What is needed: Write the records out again without change. Leave the pictures behind.

#### Entries provided

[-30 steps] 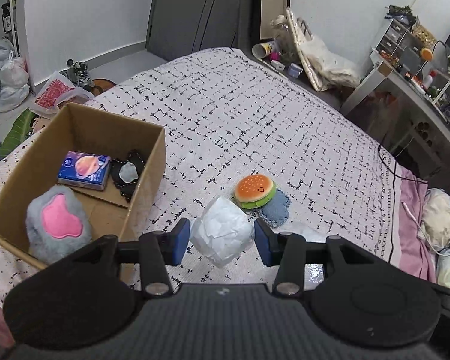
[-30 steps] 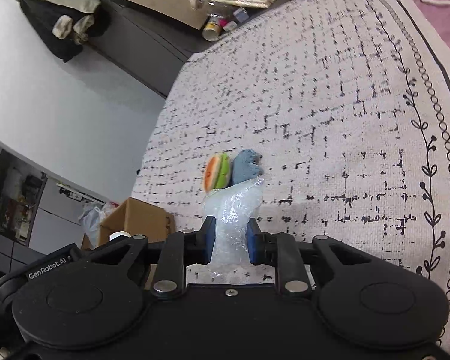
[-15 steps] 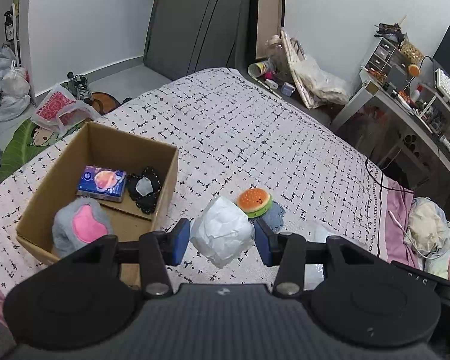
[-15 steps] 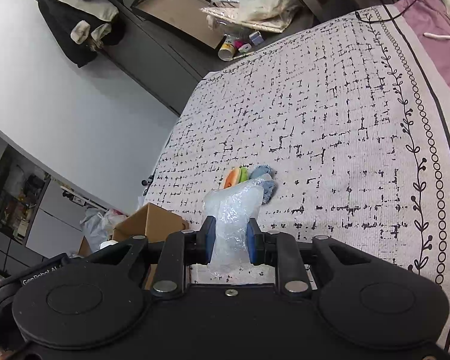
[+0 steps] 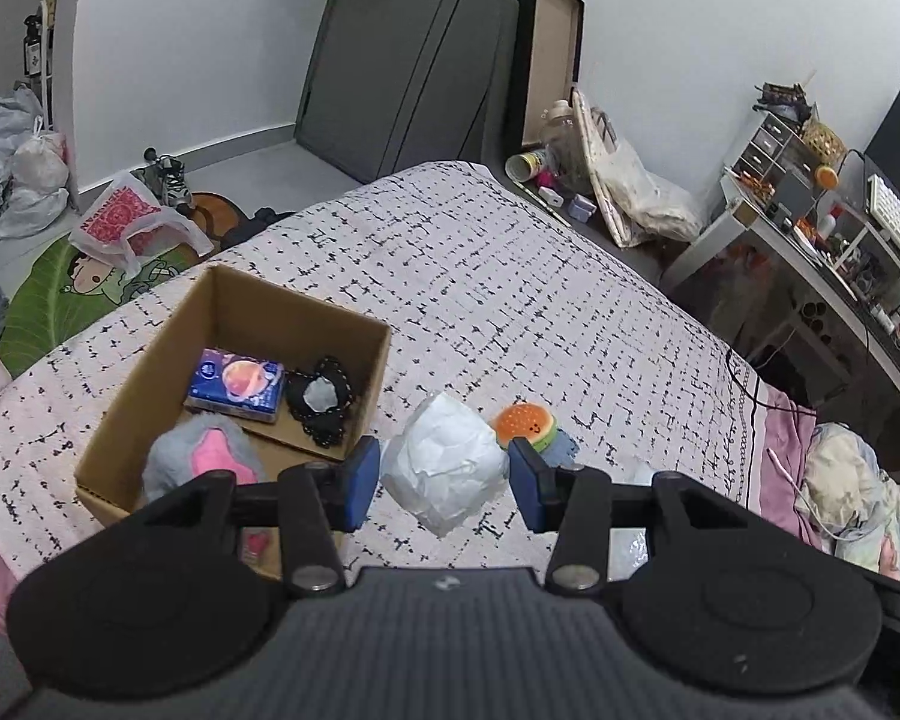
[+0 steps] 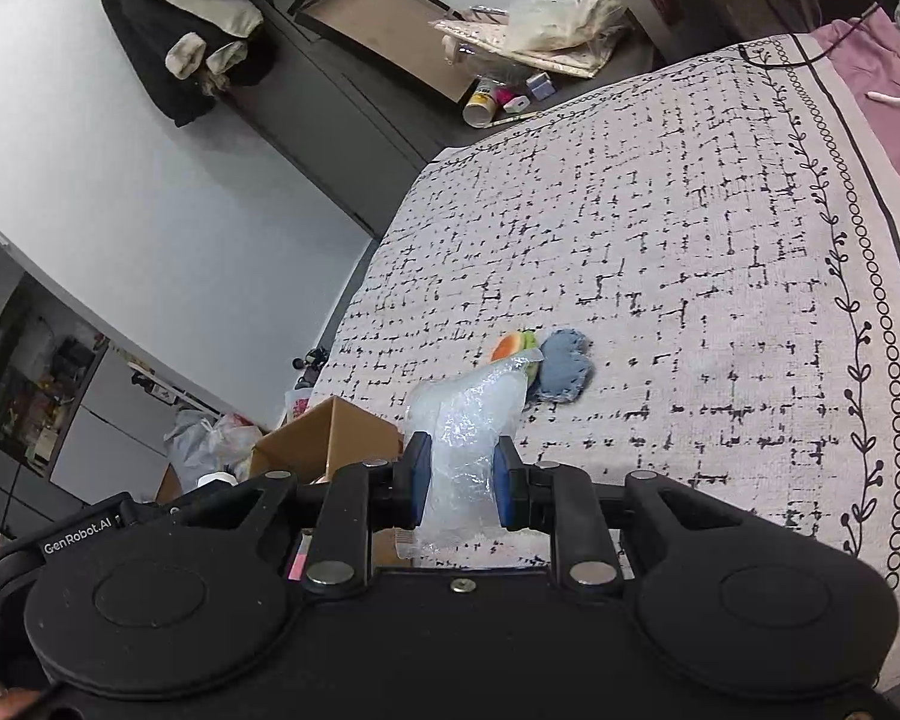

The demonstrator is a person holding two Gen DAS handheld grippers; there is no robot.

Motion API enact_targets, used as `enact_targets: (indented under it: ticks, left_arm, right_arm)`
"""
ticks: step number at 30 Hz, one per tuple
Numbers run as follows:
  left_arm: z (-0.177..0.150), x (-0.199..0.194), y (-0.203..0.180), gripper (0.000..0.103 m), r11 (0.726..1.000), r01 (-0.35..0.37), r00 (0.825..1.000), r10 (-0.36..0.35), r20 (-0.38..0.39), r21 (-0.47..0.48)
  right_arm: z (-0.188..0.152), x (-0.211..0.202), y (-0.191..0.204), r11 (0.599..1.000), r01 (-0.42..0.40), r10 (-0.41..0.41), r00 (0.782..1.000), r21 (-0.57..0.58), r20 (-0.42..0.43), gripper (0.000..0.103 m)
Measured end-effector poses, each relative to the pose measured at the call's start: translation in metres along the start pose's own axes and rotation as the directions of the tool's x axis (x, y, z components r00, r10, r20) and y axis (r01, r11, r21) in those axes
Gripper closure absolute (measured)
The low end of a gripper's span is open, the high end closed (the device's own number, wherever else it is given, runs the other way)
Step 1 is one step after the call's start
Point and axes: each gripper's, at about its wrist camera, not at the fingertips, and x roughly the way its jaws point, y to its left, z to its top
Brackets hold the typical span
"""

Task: Organize soft objects
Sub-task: 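Lift the white packet with the left tool while the right tool carries the clear bag over the box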

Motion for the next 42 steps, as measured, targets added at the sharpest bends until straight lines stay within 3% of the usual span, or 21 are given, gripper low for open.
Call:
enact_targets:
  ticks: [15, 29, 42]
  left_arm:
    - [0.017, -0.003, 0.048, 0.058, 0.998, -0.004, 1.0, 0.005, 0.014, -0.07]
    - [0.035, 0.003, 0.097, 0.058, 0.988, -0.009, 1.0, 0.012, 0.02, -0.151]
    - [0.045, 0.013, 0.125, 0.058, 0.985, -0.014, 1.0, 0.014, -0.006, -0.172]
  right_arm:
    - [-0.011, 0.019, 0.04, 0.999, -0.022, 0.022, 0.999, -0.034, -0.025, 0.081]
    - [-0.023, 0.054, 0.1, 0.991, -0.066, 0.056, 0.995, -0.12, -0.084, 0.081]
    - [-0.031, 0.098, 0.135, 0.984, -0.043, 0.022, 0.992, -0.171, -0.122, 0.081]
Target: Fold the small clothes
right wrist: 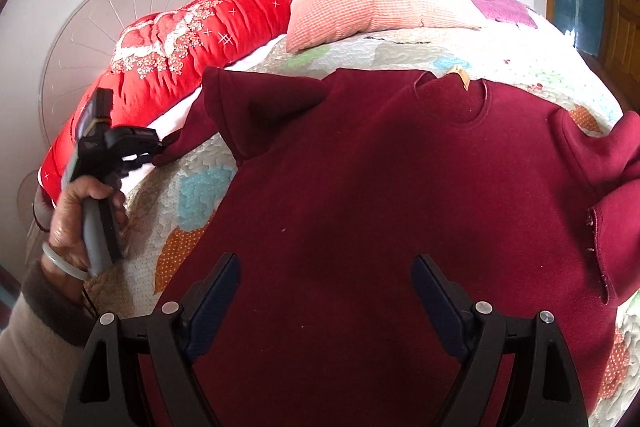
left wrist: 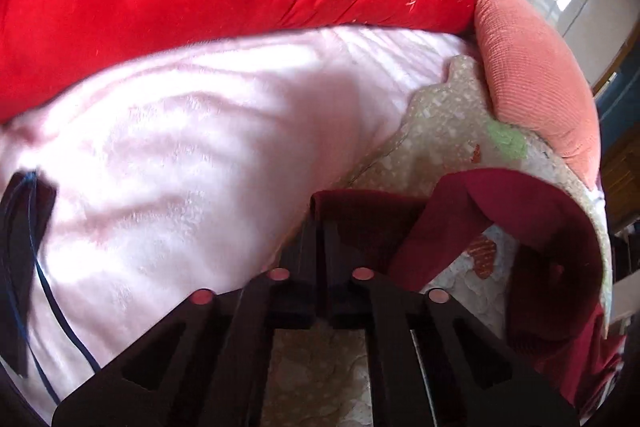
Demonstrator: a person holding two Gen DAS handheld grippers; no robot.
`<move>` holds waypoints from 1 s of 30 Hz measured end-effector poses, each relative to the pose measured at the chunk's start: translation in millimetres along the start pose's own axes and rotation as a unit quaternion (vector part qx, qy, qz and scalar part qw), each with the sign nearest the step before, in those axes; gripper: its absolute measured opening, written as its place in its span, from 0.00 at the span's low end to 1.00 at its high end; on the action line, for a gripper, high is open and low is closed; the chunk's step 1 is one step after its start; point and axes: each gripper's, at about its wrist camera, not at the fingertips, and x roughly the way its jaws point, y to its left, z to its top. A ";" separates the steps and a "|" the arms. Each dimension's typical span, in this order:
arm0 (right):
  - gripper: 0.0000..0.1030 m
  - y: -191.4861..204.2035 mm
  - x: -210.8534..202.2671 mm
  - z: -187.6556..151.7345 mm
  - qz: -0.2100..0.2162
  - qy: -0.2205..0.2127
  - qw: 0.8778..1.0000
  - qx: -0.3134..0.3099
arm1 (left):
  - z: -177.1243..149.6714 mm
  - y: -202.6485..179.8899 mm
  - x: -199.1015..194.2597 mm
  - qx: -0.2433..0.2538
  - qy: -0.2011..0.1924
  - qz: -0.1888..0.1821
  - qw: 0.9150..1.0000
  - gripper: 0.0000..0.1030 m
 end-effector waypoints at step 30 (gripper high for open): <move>0.83 5.2 22.9 4.2 0.016 0.028 0.999 -0.001 | 84.1 27.7 -33.9 0.049 -0.033 0.057 0.997 0.15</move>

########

Solution to the problem:
[-30 steps] 
[-30 steps] 
[-15 steps] 
[-15 steps] 
[+0 steps] 
[+0 steps] 

The demonstrator is a person holding two Gen DAS handheld grippers; there is no robot.

Motion API enact_targets, used as `enact_targets: (indented under it: ticks, left_arm, right_arm)`
"""
ticks: step number at 30 Hz, one per tuple
Numbers run as follows:
  left_arm: z (-0.177..0.150), x (-0.199..0.194), y (-0.203..0.180), gripper (0.000..0.103 m), r11 (0.726..1.000), r01 (-0.35..0.37), r00 (0.825..1.000), r10 (-0.36..0.35), r20 (-0.38..0.39), r21 (-0.47..0.48)
  right_arm: z (-0.188..0.152), x (-0.211..0.202), y (-0.191..0.204), r11 (0.599..1.000), r01 (-0.42..0.40), r10 (-0.41..0.41), r00 (0.782..1.000), r21 (-0.57..0.58), r20 (-0.42..0.43), gripper (0.000..0.103 m)
Measured end-effector poses, each relative to the pose measured at the call's start: translation in metres along the start pose's own axes and rotation as the directions of the tool's x axis (x, y, z components r00, r10, r20) and y axis (r01, r11, r21) in those axes
Gripper closure absolute (measured)
The low end of a gripper's span is open, the high end closed (the device's own number, wherever else it is given, runs the other way)
Step 1 is one step after the call's start
Point and axes: each gripper's, at about its wrist camera, not at the fingertips, and x roughly the way its jaws point, y to its left, z to its top
Brackets hold the typical span
"""

Task: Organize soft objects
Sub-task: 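Lift the white packet with the left tool while the right tool carries the clear bag over the box
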
Motion for the next 42 steps, as measured, targets added at the sharpest bends until straight lines stay within 3% of the usual span, or 21 are given, gripper low for open.
Call:
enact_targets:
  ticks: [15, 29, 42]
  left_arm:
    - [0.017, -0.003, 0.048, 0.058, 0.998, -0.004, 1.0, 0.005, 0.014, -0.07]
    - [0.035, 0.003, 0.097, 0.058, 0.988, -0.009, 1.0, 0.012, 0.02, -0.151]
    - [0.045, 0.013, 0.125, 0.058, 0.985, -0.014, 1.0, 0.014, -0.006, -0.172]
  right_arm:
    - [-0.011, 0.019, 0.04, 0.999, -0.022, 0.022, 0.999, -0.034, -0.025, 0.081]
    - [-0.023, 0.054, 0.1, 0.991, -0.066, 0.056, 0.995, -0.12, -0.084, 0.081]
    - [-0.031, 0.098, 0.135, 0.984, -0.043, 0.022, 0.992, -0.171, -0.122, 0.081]
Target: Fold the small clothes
right wrist: 
left wrist: 
Demonstrator: a person holding two Gen DAS handheld grippers; no robot.
`<move>` holds waypoints from 1 s of 30 Hz measured end-effector poses, each relative to the pose measured at the chunk's start: translation in millimetres along the start pose's own axes and rotation as a unit quaternion (vector part qx, qy, qz and scalar part qw), each with the sign nearest the step before, in those axes; gripper: its absolute measured opening, written as its place in its span, from 0.00 at the span's low end to 1.00 at its high end; on the action line, for a gripper, high is open and low is closed; the chunk's step 1 is one step after its start; point and axes: each gripper's, at about its wrist camera, not at the fingertips, and x roughly the way its jaws point, y to its left, z to its top. A ";" separates the steps and a "|" the arms. Each dimension's typical span, in this order:
arm0 (right):
  - gripper: 0.0000..0.1030 m
  - y: -191.4861..204.2035 mm
  - x: -210.8534..202.2671 mm
  - z: -187.6556..151.7345 mm
  - qz: -0.2100..0.2162
  - qy: -0.2205..0.2127
  - qw: 0.8778..1.0000
  - qx: -0.3134..0.3099
arm1 (left):
  - z: -177.1243..149.6714 mm
  - y: -202.6485..179.8899 mm
  - x: -199.1015..194.2597 mm
  - qx: -0.2433..0.2538
  - qy: -0.2011..0.1924
  - qz: -0.1888..0.1821
  - qw: 0.9150..1.0000
  - gripper: 0.0000..0.1030 m
 end-effector waypoints at step 30 (gripper high for open): <move>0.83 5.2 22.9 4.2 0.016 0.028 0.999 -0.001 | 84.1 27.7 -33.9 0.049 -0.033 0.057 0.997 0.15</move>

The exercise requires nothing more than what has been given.